### [ACTION ITEM]
Looking at the listing below, retype exactly the lines starting at the one containing "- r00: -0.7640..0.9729" and ending at the one containing "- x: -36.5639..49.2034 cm", both included, and nothing else.

### [DATA FOR THIS EXERCISE]

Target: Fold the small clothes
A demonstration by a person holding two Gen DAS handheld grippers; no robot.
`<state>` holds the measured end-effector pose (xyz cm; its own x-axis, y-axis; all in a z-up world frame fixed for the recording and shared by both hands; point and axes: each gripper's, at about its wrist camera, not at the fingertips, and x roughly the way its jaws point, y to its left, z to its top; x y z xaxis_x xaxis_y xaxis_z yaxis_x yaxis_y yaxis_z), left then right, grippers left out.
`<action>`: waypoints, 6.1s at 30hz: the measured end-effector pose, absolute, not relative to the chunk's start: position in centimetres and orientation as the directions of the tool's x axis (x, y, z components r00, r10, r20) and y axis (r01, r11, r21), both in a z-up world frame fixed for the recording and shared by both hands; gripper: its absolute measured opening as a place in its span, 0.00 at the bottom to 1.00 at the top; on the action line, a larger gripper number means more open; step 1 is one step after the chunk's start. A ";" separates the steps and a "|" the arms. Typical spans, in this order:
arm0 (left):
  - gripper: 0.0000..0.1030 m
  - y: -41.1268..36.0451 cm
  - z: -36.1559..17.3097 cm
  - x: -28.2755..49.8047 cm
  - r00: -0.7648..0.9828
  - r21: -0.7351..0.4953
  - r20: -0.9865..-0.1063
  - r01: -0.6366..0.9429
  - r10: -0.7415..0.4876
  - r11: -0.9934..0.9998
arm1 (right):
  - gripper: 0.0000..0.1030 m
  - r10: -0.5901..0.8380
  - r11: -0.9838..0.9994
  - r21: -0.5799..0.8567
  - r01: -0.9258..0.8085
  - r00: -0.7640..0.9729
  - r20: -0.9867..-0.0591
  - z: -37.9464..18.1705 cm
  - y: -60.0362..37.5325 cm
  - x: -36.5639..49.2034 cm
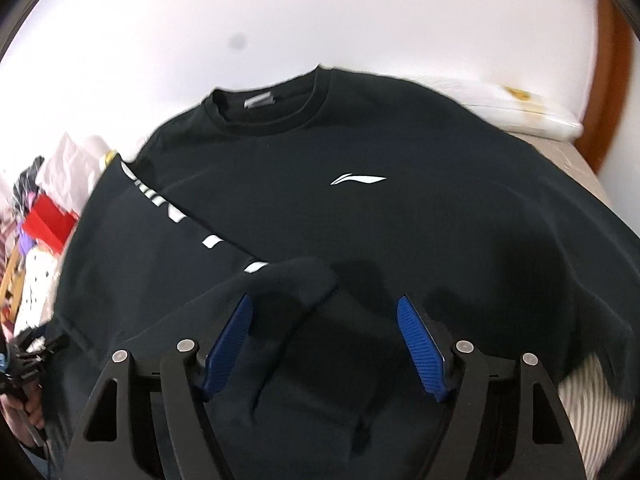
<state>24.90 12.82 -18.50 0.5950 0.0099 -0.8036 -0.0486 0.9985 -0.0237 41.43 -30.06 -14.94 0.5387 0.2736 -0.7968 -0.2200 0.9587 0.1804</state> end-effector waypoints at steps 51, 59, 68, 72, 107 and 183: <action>0.08 17.2 -17.8 30.0 0.625 -0.103 -0.781 -0.126 -0.002 0.987 | 0.38 0.093 0.986 0.001 -0.166 0.548 -0.831 -13.6 -34.6 38.8; 0.10 17.4 -17.7 29.8 0.625 -0.063 -0.779 -0.161 0.053 0.985 | 0.36 0.034 0.996 -0.017 -0.093 0.519 -0.854 -15.9 -36.2 36.9; 0.33 18.1 -17.5 26.9 0.602 -0.074 -0.796 -0.187 0.054 0.980 | 0.47 0.024 1.000 0.013 -0.023 0.567 -0.823 -14.2 -38.4 30.1; 0.36 18.3 -17.5 24.5 0.595 -0.104 -0.803 -0.187 0.029 0.977 | 0.47 -0.001 0.999 0.018 0.027 0.581 -0.814 -14.2 -39.4 26.5; 0.06 14.5 -16.9 6.8 0.609 -0.121 -0.790 -0.033 -0.076 0.992 | 0.11 0.081 0.993 0.120 0.018 0.635 -0.768 -15.9 -39.1 7.8; 0.53 15.5 -15.7 16.7 0.586 -0.167 -0.802 -0.032 -0.116 0.986 | 0.06 0.165 0.979 0.200 -0.046 0.752 -0.638 -0.7 -32.3 27.8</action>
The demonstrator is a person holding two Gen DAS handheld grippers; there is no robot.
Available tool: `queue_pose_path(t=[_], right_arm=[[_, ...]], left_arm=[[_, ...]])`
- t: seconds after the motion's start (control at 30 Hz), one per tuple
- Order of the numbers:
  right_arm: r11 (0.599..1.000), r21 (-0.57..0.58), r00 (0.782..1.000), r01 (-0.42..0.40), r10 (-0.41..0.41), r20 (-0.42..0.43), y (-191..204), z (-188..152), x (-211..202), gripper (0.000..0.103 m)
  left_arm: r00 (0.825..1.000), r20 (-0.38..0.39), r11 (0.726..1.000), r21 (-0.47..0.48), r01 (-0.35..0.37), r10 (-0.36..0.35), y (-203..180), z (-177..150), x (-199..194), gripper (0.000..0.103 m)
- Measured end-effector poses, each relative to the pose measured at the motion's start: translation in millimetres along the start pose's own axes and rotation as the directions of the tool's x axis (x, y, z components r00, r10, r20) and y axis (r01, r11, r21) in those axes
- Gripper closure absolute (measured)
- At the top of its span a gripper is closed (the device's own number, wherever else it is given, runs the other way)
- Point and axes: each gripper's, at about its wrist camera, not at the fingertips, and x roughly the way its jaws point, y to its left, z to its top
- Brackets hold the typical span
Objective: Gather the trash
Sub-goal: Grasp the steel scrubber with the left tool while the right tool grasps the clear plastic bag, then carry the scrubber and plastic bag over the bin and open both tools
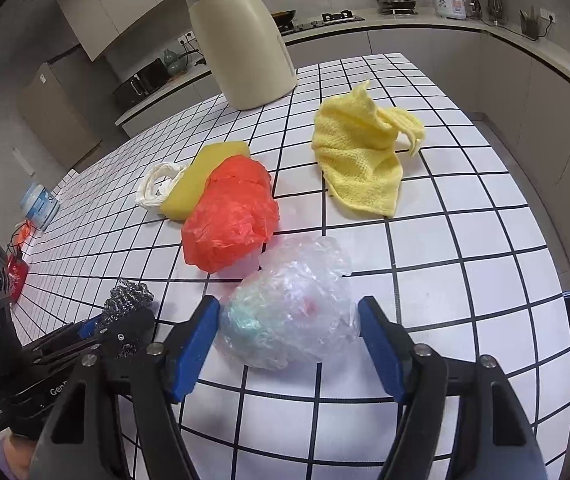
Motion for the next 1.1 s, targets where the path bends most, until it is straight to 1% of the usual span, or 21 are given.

### [EXERCISE OUTPUT]
  - r00: -0.7640..0.9729
  - r20: -0.9867..-0.0591
  - z: -37.9464..18.1705 cm
  - y: -60.0362..37.5325 cm
  - x: -36.5639..49.2034 cm

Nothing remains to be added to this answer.